Dia daoibh! I’ve been in An Cheathrú Rua for almost a week now and it’s still hitting me that I’m here – In Ireland, in Connemara, in Carraroe. An Cheathrú Rua is more beautiful than I ever could have imagined. The houses are nestled into the rocks that line the hills and. I’ve fallen in love with the stone walls that line the roads and crawl through the fields.
I started the program out in the Elementary course. I was a bit rusty to start and didn’t feel quite confident that I would be at the right level to move up to the intermediate. I started out staying in the elementary. Based on the course description, I thought that the course would be a good way to perfect my grammar, and there were a few topics that I hadn’t covered yet. However, after a few days in the course, I wasn’t feeling challenged and decided to give the intermediate class a try. I moved in after lunch on the second day. I didn’t exactly get off to a great start when I was asked by the teacher what I had for lunch today and promptly forgot the word for sandwich. When she asked what was on said sandwich (after I was kindly given the word by a classmate), I also managed to forget the word for cheese, so there was ham on my sandwich and “sin é.” Since getting over my nerves, the class is at my level. I feel challenged by some of my classmates who are more advanced than me, but not intimidated. I look forward to learning from them, especially the many linguists we have in our class (It is not uncommon to hear a conversation in Spanish, Portuguese, French, or even Bulgarian pop up even though most everyone’s first language is English). While no new grammar concepts have been introduced, I am being challenged with new vocab and to use my Irish in a way that allows me to live in the Gaeltacht.
On Tuesday, we had sean-nos dancing classes. I was tripping over my feet the whole time, but it was a great time. Lots of craic to be had.

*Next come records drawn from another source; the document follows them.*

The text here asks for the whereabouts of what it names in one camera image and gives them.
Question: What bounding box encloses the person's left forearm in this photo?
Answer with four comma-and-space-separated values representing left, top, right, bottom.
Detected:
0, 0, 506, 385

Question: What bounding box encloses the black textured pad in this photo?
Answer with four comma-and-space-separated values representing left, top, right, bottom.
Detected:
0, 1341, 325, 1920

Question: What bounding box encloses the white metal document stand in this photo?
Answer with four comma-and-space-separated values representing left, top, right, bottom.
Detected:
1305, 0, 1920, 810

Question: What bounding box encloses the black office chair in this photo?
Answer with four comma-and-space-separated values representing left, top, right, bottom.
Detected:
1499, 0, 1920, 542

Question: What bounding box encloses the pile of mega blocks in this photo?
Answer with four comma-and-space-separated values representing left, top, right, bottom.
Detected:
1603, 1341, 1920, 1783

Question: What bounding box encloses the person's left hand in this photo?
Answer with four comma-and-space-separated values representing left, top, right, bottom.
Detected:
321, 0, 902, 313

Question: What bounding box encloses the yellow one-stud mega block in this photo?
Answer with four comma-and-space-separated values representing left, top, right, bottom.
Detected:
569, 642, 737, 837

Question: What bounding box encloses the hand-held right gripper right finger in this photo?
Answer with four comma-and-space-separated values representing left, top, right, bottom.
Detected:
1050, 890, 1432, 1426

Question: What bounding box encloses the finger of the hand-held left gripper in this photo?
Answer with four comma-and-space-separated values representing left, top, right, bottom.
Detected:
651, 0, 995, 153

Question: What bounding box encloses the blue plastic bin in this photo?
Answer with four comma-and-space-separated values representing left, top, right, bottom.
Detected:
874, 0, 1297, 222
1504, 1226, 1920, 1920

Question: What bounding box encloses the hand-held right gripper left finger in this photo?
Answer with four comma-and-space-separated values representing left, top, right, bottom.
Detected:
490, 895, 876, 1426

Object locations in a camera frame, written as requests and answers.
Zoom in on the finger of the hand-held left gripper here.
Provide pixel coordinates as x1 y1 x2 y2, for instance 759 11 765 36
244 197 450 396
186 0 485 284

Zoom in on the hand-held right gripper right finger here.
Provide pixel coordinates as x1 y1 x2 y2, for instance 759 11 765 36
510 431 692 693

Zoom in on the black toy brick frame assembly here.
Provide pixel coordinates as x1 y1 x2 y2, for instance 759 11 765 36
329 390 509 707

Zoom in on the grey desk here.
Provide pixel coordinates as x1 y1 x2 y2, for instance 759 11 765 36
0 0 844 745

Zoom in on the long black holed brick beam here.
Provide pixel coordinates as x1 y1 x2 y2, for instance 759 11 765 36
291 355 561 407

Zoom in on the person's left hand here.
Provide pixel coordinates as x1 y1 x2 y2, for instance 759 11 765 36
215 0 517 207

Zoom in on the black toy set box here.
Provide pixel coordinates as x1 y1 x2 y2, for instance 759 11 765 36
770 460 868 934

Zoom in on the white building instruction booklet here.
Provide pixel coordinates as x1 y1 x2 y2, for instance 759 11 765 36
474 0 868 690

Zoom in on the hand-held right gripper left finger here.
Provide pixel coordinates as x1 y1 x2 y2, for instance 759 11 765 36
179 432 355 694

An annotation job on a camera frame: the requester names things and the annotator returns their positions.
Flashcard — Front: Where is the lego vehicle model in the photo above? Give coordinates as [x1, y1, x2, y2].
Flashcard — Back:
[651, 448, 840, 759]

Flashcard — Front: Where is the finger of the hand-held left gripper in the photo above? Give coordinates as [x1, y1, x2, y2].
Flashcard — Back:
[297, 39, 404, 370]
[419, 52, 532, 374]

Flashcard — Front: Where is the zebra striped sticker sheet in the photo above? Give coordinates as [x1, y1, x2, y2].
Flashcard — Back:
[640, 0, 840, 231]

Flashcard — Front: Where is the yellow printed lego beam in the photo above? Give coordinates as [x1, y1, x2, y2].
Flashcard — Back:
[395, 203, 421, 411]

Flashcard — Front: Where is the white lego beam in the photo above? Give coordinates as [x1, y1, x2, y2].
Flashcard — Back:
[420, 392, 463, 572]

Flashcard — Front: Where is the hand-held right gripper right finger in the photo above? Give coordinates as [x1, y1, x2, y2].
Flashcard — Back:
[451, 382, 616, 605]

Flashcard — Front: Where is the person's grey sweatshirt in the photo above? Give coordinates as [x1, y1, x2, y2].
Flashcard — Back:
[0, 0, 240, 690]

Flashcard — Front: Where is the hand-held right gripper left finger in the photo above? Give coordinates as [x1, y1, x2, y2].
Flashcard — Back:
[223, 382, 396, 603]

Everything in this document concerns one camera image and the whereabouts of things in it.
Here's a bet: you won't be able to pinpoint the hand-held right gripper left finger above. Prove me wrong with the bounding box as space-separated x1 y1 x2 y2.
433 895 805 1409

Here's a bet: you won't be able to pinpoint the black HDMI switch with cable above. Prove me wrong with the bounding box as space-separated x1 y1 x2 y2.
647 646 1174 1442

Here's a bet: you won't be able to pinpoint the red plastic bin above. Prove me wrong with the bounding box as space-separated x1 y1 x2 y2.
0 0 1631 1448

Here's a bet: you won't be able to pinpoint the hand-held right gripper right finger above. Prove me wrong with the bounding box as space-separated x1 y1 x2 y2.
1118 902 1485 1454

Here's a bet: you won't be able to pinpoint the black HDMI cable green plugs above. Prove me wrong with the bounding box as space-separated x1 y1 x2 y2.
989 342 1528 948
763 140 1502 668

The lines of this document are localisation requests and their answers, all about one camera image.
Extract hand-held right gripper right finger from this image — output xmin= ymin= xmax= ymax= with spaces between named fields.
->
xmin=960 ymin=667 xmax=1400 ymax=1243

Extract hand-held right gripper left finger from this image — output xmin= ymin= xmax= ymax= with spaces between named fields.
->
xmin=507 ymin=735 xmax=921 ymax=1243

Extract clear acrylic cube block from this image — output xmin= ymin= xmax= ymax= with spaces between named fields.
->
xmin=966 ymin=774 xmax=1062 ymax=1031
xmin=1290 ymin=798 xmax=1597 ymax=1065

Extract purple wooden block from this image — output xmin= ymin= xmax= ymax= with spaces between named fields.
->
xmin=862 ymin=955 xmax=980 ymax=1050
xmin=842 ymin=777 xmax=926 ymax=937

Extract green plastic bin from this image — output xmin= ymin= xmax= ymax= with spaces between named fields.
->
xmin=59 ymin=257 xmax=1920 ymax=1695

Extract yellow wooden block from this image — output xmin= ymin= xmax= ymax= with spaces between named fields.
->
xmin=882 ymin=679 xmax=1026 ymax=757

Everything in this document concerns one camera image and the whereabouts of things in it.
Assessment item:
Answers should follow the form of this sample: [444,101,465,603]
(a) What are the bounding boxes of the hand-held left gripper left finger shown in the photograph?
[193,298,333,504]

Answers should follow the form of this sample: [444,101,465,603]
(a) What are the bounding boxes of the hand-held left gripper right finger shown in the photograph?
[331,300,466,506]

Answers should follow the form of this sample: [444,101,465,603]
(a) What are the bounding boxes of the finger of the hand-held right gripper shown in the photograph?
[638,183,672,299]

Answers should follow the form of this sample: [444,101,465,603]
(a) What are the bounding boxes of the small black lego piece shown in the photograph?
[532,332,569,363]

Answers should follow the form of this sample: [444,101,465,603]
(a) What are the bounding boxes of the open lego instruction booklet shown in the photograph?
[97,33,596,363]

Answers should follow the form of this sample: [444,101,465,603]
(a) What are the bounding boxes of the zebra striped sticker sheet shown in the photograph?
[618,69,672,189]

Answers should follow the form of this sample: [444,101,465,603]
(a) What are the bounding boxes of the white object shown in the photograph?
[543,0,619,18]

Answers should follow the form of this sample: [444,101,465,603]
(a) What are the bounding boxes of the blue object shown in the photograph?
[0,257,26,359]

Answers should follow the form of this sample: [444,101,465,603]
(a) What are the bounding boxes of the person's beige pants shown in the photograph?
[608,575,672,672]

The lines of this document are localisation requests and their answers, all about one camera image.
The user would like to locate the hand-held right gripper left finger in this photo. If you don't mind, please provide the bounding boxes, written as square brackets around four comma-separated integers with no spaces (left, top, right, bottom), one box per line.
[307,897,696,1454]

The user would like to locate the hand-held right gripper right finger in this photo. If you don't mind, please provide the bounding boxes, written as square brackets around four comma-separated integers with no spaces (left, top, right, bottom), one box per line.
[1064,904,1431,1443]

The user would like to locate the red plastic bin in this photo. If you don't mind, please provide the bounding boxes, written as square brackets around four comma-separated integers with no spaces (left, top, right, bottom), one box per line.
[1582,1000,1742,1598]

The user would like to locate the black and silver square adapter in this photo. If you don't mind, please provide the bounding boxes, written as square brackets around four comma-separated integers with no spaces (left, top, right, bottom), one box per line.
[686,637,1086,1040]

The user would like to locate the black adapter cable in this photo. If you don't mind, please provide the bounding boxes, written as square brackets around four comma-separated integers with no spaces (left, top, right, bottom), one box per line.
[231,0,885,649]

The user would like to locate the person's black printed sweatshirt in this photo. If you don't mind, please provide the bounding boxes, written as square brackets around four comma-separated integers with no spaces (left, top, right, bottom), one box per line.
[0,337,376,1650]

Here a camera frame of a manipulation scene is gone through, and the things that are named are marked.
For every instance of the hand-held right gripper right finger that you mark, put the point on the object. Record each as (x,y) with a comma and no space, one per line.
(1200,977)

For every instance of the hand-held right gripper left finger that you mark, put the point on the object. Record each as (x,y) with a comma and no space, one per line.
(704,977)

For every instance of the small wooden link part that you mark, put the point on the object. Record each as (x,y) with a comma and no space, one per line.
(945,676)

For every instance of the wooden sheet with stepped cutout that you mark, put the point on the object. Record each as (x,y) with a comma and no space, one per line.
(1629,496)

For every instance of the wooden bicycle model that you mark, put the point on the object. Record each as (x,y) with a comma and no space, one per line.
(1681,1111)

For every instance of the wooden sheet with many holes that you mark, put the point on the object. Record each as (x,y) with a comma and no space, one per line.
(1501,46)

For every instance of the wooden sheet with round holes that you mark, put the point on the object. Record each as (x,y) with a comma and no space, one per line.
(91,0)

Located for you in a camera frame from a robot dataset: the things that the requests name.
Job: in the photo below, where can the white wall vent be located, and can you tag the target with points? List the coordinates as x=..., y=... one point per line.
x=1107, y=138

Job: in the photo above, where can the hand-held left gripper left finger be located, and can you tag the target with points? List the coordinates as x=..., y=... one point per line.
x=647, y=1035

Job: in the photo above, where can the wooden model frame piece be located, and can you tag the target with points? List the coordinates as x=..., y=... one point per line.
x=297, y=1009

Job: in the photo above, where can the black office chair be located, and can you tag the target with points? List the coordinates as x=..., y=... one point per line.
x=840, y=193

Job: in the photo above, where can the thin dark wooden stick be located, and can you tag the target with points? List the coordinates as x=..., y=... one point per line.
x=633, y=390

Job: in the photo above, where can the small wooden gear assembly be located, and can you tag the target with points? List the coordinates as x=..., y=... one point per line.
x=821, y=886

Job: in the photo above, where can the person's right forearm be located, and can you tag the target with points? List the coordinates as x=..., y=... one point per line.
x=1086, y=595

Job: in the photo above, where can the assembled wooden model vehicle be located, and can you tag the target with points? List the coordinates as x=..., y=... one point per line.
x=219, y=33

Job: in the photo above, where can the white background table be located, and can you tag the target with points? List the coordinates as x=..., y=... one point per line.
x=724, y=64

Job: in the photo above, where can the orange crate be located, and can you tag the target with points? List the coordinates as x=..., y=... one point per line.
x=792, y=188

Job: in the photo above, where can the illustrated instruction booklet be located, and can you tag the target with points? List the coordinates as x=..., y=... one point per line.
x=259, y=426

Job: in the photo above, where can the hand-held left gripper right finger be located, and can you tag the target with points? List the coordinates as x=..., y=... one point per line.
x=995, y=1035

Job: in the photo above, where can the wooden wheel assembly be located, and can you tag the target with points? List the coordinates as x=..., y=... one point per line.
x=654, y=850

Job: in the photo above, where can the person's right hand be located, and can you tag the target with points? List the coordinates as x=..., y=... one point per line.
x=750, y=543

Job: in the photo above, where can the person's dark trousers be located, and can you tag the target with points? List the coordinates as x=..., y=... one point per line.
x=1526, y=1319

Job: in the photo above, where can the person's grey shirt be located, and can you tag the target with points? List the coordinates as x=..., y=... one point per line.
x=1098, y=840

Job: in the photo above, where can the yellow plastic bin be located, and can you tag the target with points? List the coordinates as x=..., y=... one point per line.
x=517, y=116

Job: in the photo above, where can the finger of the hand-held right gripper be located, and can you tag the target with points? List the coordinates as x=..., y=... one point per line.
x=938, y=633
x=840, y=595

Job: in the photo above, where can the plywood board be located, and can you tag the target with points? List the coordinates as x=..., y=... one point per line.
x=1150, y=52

I look forward to learning more steps and more about the history of sean-nos. It was interesting to hear that of the 18 last Oireachtas winners, 16 were male. Most styles of dance seem to be dominated by females. It doesn’t look like I am going to be changing that trend any time soon. On Wednesday, we had sean-nos singing. I wasn’t much better at that either. The teacher was a great singer, and although he didn’t claim to be a “true” sean-nos singer, he is going to bring his daughters next week, who he says are sean-nos singers.
Besides the cultural experiences, the studying, and the classes, the most important (and arguably most difficult) part of this experience is my conversation with the locals. Our house has a mix of levels from beginner to advanced, so we haven’t been using Irish with each other at the dinner table or around the house, which is disappointing. We can’t converse together all in Irish, but we’ve started working together to use Irish phrases for “pass the _____” and “I would like the ____” in addition the hundreds of “go raibh maith agat’s” we shower our bean an tí with. I’ve tried to linger around the kitchen a little longer each night and try to add something to the much more astute and grammatically correct conversations that the advanced students have with her. As I’ve used more of my Irish, she has been super encouraging.
My proudest moment so far was the conversation I struck up with a local on our walk to the beach on our afternoon off. We went to Trá an Dóilín. I had stopped to pet a horse at the house next to his. My group had walked ahead and so I was straggling behind a bit. He was standing out by his fence in knee-high wellies. I returned his “Dia duit” with “Dia is Muire duit” and from there we had a short-lived conversation that went something along the lines of
“Are you going to swin?”
“I’m not swimming today, but its lovely out”
“It is lovely, such a nice day”
“Are you on holidays”
“No, I’m learning Irish at the Acadamh”
“Oh, how great, Have a nice day!”
“Goodbye for now!”
It may not sound like much, but I’d like to think it sounded more impressive As Gaeilge. Even though the coral beach was painful to walk on and I was sunburnt, this short little conversation made the hour long walk more than worth it.